Alexander brought ejectment against Roulet and others in the court below to recover a piece of land in San Francisco, California. The title was thus:
The conquest of California was complete, as decided by this Court, [Footnote 1] July 7, 1846. On the 12th of January, 1850, Horace Hawes, at that time, by virtue of an appointment from the then military governor of the then Territory of California and an election by the people of the district, acting as the prefect of the district embracing the then pueblo, now City of San Francisco, granted to Edward Carpenter the premises in controversy. The title of Carpenter, thus acquired, became vested in the plaintiff. The premises were within the limits of the said pueblo, now City of San Francisco.

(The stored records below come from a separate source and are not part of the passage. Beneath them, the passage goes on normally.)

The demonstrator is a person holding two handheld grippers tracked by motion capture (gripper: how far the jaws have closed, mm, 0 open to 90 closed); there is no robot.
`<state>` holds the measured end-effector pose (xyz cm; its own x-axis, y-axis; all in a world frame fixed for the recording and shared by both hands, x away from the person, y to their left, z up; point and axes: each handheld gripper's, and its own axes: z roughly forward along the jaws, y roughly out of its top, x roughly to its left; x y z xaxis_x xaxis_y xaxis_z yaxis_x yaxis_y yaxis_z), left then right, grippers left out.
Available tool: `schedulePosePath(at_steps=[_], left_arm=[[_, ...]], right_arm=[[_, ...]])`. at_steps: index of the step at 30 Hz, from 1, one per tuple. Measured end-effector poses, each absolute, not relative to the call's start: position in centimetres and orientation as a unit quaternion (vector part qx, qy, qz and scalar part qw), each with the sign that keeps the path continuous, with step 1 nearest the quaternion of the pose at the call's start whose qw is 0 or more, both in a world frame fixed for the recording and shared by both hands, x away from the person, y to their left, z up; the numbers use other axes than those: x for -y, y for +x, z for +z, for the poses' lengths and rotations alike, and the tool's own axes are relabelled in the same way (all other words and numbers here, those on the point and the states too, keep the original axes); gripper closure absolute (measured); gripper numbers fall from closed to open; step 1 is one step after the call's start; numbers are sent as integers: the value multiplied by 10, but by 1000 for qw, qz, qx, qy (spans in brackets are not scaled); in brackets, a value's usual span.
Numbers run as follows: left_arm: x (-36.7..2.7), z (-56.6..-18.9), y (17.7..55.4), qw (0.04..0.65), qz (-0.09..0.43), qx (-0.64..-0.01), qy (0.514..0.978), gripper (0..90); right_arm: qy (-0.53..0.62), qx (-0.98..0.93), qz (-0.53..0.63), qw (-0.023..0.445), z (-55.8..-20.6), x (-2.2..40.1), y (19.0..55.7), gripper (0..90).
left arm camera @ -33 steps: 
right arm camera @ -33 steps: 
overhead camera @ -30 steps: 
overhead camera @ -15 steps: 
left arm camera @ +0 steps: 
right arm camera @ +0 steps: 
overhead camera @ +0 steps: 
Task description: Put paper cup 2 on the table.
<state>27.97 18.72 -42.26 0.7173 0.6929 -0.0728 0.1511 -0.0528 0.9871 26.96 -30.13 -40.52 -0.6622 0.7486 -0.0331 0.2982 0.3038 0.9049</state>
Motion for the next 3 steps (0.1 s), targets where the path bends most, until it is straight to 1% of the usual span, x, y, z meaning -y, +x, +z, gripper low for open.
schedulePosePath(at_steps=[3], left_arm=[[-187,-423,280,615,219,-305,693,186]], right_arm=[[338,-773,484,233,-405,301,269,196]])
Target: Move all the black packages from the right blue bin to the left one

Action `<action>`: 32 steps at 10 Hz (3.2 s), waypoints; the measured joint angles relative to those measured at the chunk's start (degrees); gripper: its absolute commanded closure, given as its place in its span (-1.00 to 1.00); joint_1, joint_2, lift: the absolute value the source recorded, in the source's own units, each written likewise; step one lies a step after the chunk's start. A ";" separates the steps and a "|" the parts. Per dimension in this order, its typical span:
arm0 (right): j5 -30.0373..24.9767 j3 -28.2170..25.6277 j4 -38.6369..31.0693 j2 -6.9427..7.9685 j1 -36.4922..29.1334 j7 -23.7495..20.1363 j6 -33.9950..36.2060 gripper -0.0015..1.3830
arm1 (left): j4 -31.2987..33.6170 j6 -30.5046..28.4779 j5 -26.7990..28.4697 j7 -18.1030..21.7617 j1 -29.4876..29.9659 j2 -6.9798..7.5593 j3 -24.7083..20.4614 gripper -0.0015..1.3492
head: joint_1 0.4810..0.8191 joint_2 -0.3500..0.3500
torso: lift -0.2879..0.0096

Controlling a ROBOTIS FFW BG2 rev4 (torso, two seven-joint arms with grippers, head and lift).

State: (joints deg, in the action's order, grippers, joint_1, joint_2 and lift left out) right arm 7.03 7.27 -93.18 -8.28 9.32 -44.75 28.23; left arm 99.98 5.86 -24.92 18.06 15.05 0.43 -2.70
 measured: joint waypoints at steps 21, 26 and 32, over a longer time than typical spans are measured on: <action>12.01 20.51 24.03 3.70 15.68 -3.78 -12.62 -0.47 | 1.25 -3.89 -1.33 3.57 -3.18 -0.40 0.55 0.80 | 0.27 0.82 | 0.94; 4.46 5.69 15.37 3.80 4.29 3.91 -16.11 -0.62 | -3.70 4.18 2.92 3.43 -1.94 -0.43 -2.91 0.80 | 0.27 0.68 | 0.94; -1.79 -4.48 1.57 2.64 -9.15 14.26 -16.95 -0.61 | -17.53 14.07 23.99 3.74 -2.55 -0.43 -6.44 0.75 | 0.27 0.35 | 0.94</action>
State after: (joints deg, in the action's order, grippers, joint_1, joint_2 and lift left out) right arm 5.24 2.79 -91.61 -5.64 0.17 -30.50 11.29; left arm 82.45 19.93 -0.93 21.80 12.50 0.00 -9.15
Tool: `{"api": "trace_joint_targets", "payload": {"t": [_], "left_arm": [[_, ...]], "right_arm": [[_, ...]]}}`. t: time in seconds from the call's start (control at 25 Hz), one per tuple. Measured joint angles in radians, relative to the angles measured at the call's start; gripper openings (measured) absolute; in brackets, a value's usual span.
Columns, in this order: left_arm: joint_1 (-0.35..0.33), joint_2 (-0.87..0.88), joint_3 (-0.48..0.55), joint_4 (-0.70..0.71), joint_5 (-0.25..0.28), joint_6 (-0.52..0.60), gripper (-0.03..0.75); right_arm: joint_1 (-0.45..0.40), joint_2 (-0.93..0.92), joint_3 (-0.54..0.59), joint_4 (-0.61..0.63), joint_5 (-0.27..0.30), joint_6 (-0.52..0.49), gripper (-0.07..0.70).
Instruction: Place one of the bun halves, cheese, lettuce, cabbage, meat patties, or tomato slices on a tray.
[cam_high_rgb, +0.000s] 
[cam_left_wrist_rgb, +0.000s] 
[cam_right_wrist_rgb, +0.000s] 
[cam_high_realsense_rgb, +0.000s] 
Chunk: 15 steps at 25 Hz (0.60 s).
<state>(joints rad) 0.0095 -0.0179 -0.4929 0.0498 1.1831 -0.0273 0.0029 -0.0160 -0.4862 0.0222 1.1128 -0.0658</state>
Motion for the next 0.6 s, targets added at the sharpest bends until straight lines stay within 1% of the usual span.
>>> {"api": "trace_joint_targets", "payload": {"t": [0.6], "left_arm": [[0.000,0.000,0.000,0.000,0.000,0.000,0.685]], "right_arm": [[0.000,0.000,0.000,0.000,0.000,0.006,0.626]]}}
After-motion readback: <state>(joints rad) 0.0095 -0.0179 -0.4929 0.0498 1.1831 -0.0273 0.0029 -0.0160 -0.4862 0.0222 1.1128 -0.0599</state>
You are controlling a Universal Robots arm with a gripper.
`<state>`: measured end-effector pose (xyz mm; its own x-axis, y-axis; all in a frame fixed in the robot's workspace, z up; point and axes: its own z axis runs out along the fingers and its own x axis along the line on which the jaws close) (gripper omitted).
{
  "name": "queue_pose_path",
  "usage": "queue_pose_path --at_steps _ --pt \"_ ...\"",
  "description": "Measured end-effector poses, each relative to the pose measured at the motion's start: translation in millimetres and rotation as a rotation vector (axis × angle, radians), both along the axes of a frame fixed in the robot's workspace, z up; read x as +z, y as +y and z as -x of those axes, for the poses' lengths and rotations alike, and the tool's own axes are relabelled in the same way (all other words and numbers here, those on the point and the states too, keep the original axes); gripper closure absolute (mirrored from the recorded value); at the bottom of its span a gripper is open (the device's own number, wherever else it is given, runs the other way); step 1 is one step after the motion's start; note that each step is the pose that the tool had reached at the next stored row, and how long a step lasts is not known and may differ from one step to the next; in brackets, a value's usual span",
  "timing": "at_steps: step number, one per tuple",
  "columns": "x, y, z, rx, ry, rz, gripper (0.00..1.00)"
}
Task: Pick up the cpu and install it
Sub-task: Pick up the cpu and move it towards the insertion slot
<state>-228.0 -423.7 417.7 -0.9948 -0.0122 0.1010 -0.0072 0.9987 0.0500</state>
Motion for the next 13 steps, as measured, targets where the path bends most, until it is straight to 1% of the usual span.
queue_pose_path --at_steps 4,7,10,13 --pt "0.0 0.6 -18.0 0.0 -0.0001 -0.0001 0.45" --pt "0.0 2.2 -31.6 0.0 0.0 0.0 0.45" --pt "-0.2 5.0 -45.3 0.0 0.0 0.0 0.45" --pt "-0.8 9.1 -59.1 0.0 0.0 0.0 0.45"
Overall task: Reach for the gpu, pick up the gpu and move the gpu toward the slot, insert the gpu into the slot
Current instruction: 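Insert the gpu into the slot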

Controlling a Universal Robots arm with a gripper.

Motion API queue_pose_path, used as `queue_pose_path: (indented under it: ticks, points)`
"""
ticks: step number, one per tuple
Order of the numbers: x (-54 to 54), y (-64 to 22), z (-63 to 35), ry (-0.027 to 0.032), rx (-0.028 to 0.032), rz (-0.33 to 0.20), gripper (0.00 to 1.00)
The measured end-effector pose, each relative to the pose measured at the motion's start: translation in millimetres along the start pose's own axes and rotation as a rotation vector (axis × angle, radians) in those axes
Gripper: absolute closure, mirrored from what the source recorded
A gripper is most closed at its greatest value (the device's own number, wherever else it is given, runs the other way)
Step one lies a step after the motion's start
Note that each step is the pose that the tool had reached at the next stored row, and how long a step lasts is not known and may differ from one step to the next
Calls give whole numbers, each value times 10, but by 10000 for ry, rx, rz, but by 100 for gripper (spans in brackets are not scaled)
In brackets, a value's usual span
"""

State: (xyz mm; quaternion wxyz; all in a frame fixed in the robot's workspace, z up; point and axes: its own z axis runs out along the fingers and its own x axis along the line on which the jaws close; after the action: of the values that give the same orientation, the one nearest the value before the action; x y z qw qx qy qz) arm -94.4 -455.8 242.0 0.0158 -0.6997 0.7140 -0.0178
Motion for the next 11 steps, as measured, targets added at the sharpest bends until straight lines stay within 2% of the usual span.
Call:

The court gave judgment for the defendant, holding, among other things, that although each prefect of California, while the same was part of the Mexican territory, had power to make grants of the common and unappropriated lands of the pueblos within their jurisdiction, yet that
from and after the conquest and acquisition of the country by the United States, they ceased to have such power, and consequently that the grant of Prefect Hawes was void.
On error here, among the questions raised were these:
1. Whether, while California was still part of the Mexican territory, prefects there had power to make grants of the common or unappropriated lands of pueblos within their jurisdiction.
2. Assuming that they had the power while the region was under Mexican rule, whether prefects elected by the people as well as appointed by military governors of the United States after the cession and conquest had the same power.
MR. JUSTICE DAVIS delivered the opinion of the Court.
It has been repeatedly decided by this Court that a recovery cannot be had in an action of ejectment in the federal courts except on a legal title, and the inquiry is whether the plaintiff in this case is clothed with such a title.
This title rests on the authority of Horace Hawes, acting as prefect of the district embracing the then pueblo of San Francisco under the appointment of the military governor of California and an election by the people of the district, to grant a part of the common lands of the pueblo.
It is not necessary for the purposes of this suit to decide whether prefects of California, while the same was a part of the Mexican territory, were authorized to make grants of the common or unappropriated lands of the pueblos within their jurisdiction, because in this case, the grant was after the conquest and acquisition of the country by the United States, and if the prefect had such authority before that event, it clearly ceased with the changed relations of the people. By the conquest of the country, Mexican rule was displaced and with it the authority of Mexican officials to alienate the public domain, and as a necessary consequence of this conquest, the Constitution of the United States, which
gives to Congress the disposition of the public lands, was extended over the Territory of California. Until Congress provided a government for the country, it was in charge of military governors, who, with the aid of subordinate officers, exercised municipal authority; but the power to grant land or confirm titles was never vested in these military governors [Footnote 2] nor in any person appointed by them.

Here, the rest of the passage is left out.